Your instructions: Where a line holds the word "with", copy that line from the data below.

Available data:
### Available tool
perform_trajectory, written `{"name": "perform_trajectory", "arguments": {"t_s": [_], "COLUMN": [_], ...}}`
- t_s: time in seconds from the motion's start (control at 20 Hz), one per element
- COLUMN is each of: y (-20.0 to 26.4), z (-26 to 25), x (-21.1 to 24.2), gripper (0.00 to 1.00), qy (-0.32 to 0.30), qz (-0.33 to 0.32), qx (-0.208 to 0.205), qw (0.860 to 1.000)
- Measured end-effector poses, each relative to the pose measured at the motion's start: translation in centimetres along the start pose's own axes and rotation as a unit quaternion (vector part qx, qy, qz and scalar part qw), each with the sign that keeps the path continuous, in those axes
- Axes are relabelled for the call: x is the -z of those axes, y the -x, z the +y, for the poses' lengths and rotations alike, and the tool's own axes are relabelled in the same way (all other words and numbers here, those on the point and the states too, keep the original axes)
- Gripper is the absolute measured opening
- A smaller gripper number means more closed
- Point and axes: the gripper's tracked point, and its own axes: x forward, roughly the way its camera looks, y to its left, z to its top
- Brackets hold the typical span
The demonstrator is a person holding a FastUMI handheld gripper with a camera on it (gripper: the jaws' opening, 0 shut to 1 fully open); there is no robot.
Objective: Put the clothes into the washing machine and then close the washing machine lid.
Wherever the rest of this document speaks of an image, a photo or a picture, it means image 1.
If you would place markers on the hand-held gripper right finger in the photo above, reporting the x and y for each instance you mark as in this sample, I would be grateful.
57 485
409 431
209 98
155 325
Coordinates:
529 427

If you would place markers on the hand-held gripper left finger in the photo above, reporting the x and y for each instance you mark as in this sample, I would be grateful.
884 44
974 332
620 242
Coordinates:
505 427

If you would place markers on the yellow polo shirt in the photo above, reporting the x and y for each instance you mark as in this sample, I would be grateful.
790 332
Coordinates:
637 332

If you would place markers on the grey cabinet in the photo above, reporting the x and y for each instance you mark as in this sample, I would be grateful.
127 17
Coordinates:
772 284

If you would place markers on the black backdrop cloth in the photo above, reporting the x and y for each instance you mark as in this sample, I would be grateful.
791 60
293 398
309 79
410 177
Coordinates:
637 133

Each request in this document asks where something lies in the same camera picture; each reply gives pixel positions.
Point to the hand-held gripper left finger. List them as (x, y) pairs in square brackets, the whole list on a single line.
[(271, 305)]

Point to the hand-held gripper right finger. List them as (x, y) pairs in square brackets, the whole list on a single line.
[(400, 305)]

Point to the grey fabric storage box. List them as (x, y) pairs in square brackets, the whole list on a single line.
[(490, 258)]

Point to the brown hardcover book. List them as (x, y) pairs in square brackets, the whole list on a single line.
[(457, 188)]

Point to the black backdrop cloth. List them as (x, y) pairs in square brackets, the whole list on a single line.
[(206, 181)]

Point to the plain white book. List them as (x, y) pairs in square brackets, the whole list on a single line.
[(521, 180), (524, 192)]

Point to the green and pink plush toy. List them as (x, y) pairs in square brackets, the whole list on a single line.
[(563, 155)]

Task output:
- Measured end-effector poses, each relative to the pose measured at the motion's start: translation in centimetres along the start pose's own axes and rotation as a unit quaternion (vector part qx, qy, qz and scalar part qw), each with the sign that keeps the path continuous, in those axes
The demonstrator is a person holding a FastUMI handheld gripper with a camera on it (gripper: the jaws' opening, 0 shut to 1 fully open); there is no robot.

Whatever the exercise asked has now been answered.